The MIR823A polymorphism appears to almost exclusively affect mCHG (Figs. S2, S3), primarily targeting the same transposons as a CMT3 knock-out, as expected if the former directly regulates the latter (Fig. 4C). Consistent with this interpretation, lines carrying the non-reference MIR823A allele and a CMT3 reference allele showed lower CMT3 expression as well as lower mCHG (Fig. 4B). The specificity of the phenotypic effects and known regulatory mechanism provides strong evidence for a direct causal role for these genes.
Knock-outs of MIR823A in several backgrounds affected CMT3 expression and mCHG in a manner consistent with this regulatory model (Papareddy et al., 2021), although the effects on methylation were very weak (Fig. 4D, E). The natural polymorphism almost certainly does not involve a loss of function, as there is no common polymorphism in the 21-nt mature miRNA region of MIR823A, nor in the target region of CMT3 (Fig. 4A). There are also no other non-synonymous polymorphisms in CMT3 significantly associated with the different alleles.
Further evidence for allelic heterogeneity at CMT2
In addition to de novo establishment of methylation in heterochromatic regions, CMT2 plays a role in mCHG maintenance through regulation of H3K9 methylation via a self-reinforcing loop (Du et al., 2015; Stroud et al., 2014). Previous work has identified two common natural alleles, CMT2a’ and CMT2b’, affecting mCHH (Dubin et al., 2015; Sasaki et al., 2019; Kawakatsu et al., 2016), but neither appears to affect mCHG (Figs S2, S3, S5). Here we identify a new association, 2 kb downstream of CMT2 (Fig. 3), that does appear to affect mCHG (on both RdDM-and CMT2-targeted transposons) (Fig S5). The top SNP is only weakly correlated with CMT2a’ and CMT2b’ (r2CMT2b’=0.37; r2CMT2a’=0.24), but caution is needed when interpreting associations in regions that apparently harbor multiple causal polymorphisms (Sasaki et al., 2021).

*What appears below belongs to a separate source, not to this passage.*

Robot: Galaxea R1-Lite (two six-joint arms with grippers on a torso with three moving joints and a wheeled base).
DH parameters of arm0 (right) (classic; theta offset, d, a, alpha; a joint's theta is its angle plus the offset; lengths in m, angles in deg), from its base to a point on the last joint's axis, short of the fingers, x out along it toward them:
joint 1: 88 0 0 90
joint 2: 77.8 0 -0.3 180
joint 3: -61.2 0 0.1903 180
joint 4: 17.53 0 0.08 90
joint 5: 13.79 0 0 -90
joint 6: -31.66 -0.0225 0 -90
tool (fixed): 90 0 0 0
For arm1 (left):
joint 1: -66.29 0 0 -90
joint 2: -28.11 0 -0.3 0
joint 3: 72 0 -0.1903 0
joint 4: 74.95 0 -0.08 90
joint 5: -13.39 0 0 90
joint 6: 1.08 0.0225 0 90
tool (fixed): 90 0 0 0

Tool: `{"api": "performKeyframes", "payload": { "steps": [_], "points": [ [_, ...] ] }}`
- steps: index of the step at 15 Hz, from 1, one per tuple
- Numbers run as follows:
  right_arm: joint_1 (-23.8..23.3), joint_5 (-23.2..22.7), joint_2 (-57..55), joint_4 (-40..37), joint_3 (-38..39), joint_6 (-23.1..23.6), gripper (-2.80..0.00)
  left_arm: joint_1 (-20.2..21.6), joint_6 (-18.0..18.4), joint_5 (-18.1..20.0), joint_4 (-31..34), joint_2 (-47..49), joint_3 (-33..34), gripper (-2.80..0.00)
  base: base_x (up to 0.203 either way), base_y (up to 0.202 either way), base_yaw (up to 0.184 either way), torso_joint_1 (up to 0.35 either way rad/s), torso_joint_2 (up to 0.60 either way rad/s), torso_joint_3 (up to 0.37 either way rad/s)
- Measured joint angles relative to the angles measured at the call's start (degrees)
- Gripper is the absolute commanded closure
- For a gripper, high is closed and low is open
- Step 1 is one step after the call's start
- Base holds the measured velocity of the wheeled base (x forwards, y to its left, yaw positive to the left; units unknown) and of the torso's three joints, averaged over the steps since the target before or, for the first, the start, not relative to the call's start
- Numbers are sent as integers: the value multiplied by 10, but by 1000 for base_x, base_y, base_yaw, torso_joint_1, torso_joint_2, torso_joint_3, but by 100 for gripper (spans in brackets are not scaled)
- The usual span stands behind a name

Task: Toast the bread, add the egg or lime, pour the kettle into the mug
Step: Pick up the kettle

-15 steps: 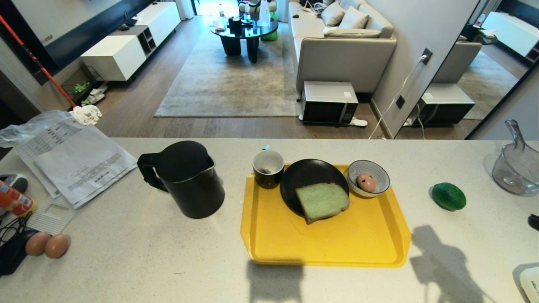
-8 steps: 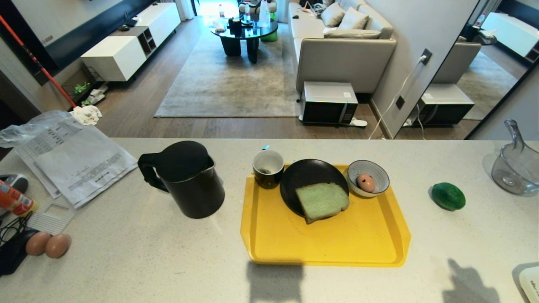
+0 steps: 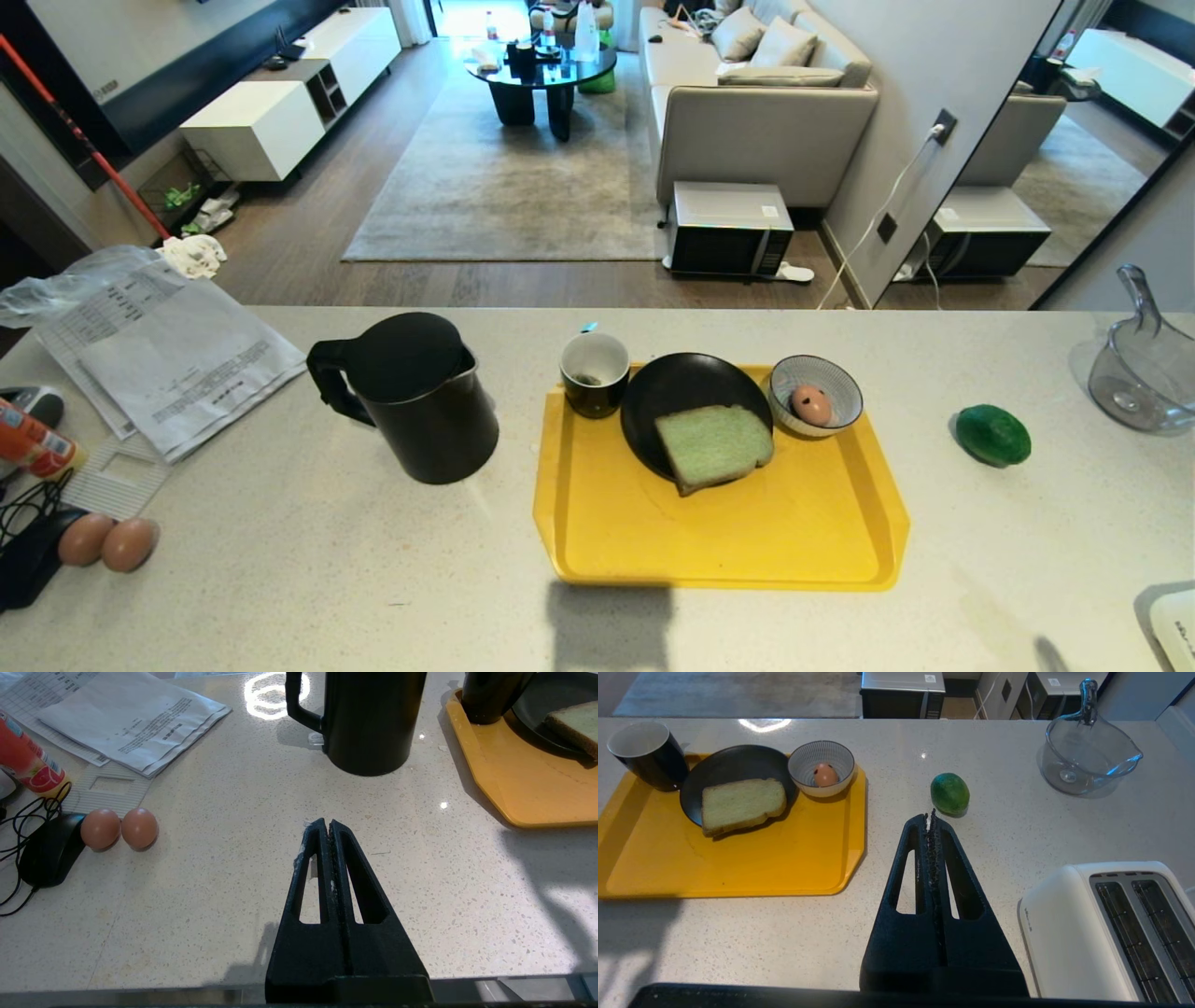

A complex association on chromosome 5 includes two a priori genes
The major peak on chromosome 5 was associated with mCHG|mCHH on both RdDM-and CMT2-targeted transposons, although the shape of the peak differs slightly. The strongest association was found for CMT2-targeted transposons, and is located 102 bp upstream of a known epigenetic regulator, MSI1, but substantial linkage disequilibrium extends over a 30 kb region which also includes another a priori gene, ROS3 (Figs 3, S6A).
The loss-of function mutant ros3 does not show altered mCHG in leaves (Fig 1B; Stroud et al., 2013). Loss of MSI1 causes embryonic lethality (Guitton et al., 2004), but the heterozygous mutant msi1-2 does not show a significant effect on mCHG levels in leaves either. However, MSI1 is required to control DNA methylation via repression of MET1, and a loss of FAS2 in CAF-1 induces mCHG hypermethylation (Fig 1B) (Stroud et al., 2013; Jullien et al., 2008), so MSI1 remains a strong candidate. Furthermore, the strongly associated SNP at Chr5:23555910 could explain almost all phenotypic variation associated with the chromosome 5 peak (Fig S6B), making MSI1 the top candidate, although further experiments are clearly needed.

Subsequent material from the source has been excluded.